Write the listing out again verbatim, leaving nothing out.

Top of RECORDED DATA

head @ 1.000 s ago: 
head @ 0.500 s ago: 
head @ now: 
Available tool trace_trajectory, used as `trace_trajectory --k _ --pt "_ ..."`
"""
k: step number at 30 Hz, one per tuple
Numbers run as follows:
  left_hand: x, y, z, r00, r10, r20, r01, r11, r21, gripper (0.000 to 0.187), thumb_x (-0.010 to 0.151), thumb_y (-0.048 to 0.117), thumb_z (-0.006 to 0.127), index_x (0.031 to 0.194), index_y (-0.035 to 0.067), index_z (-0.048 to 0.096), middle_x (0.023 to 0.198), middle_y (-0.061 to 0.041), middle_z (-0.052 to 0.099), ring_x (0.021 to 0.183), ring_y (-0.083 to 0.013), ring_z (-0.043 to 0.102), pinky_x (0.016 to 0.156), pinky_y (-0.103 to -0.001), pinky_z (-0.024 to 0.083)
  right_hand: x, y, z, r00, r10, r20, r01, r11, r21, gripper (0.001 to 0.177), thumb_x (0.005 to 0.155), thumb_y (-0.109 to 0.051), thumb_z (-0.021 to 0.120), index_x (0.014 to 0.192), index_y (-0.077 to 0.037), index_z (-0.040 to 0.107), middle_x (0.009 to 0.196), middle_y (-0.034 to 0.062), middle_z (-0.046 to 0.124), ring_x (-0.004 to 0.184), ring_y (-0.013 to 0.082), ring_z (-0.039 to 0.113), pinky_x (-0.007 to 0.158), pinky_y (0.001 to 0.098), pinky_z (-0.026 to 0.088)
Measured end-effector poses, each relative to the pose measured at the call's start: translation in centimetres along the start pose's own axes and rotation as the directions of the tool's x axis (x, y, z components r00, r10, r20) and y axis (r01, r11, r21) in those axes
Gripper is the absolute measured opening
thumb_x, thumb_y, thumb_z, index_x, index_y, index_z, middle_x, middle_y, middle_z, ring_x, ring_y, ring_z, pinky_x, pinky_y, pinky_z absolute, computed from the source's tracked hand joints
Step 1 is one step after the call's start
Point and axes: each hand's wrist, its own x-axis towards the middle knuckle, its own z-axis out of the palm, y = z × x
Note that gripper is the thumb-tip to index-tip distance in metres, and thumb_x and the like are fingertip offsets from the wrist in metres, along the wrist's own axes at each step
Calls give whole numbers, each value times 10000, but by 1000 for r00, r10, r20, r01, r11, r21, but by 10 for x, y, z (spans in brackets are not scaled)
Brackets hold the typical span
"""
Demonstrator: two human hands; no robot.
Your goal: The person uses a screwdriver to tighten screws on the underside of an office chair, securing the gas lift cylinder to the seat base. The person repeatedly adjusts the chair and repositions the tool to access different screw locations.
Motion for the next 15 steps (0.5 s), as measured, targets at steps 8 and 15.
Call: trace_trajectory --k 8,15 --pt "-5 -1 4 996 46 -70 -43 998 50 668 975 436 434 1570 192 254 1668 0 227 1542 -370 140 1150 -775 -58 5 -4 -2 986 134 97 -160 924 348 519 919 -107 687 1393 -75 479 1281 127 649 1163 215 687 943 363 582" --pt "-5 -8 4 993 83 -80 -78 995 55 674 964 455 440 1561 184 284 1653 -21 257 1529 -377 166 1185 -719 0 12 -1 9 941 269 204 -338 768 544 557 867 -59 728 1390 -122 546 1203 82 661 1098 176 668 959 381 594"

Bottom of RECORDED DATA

● TASK RESULT
head @ 1.000 s ago: 
head @ 0.500 s ago: 
head @ now: 
Available tool trace_trajectory, used as `trace_trajectory --k _ --pt "_ ..."`
"""
k: step number at 30 Hz, one per tuple
Numbers run as follows:
  left_hand: x, y, z, r00, r10, r20, r01, r11, r21, gripper (0.000 to 0.187), thumb_x (-0.010 to 0.151), thumb_y (-0.048 to 0.117), thumb_z (-0.006 to 0.127), index_x (0.031 to 0.194), index_y (-0.035 to 0.067), index_z (-0.048 to 0.096), middle_x (0.023 to 0.198), middle_y (-0.061 to 0.041), middle_z (-0.052 to 0.099), ring_x (0.021 to 0.183), ring_y (-0.083 to 0.013), ring_z (-0.043 to 0.102), pinky_x (0.016 to 0.156), pinky_y (-0.103 to -0.001), pinky_z (-0.024 to 0.083)
  right_hand: x, y, z, r00, r10, r20, r01, r11, r21, gripper (0.001 to 0.177), thumb_x (0.005 to 0.155), thumb_y (-0.109 to 0.051), thumb_z (-0.021 to 0.120), index_x (0.014 to 0.192), index_y (-0.077 to 0.037), index_z (-0.040 to 0.107), middle_x (0.009 to 0.196), middle_y (-0.034 to 0.062), middle_z (-0.046 to 0.124), ring_x (-0.004 to 0.184), ring_y (-0.013 to 0.082), ring_z (-0.039 to 0.113), pinky_x (-0.007 to 0.158), pinky_y (0.001 to 0.098), pinky_z (-0.026 to 0.088)
Measured end-effector poses, each relative to the pose measured at the call's start: translation in centimetres along the start pose's own axes and rotation as the directions of the tool's x axis (x, y, z components r00, r10, r20) and y axis (r01, r11, r21) in those axes
Gripper is the absolute measured opening
thumb_x, thumb_y, thumb_z, index_x, index_y, index_z, middle_x, middle_y, middle_z, ring_x, ring_y, ring_z, pinky_x, pinky_y, pinky_z absolute, computed from the source's tracked hand joints
Step 1 is one step after the call's start
Point and axes: each hand's wrist, its own x-axis towards the middle knuckle, its own z-axis out of the palm, y = z × x
Note that gripper is the thumb-tip to index-tip distance in metres, and thumb_x and the like are fingertip offsets from the wrist in metres, along the wrist's own axes at each step
Calls give whole numbers, each value times 10000, but by 1000 for r00, r10, r20, r01, r11, r21, but by 10 for x, y, z (spans in brackets are not scaled)
Brackets hold the typical span
"""
Demonstrator: two human hands; no robot.
Your goal: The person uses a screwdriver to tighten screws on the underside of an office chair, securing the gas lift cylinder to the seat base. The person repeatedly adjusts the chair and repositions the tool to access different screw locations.
Motion for the next 15 steps (0.5 s), as measured, targets at steps 8 and 15.
Call: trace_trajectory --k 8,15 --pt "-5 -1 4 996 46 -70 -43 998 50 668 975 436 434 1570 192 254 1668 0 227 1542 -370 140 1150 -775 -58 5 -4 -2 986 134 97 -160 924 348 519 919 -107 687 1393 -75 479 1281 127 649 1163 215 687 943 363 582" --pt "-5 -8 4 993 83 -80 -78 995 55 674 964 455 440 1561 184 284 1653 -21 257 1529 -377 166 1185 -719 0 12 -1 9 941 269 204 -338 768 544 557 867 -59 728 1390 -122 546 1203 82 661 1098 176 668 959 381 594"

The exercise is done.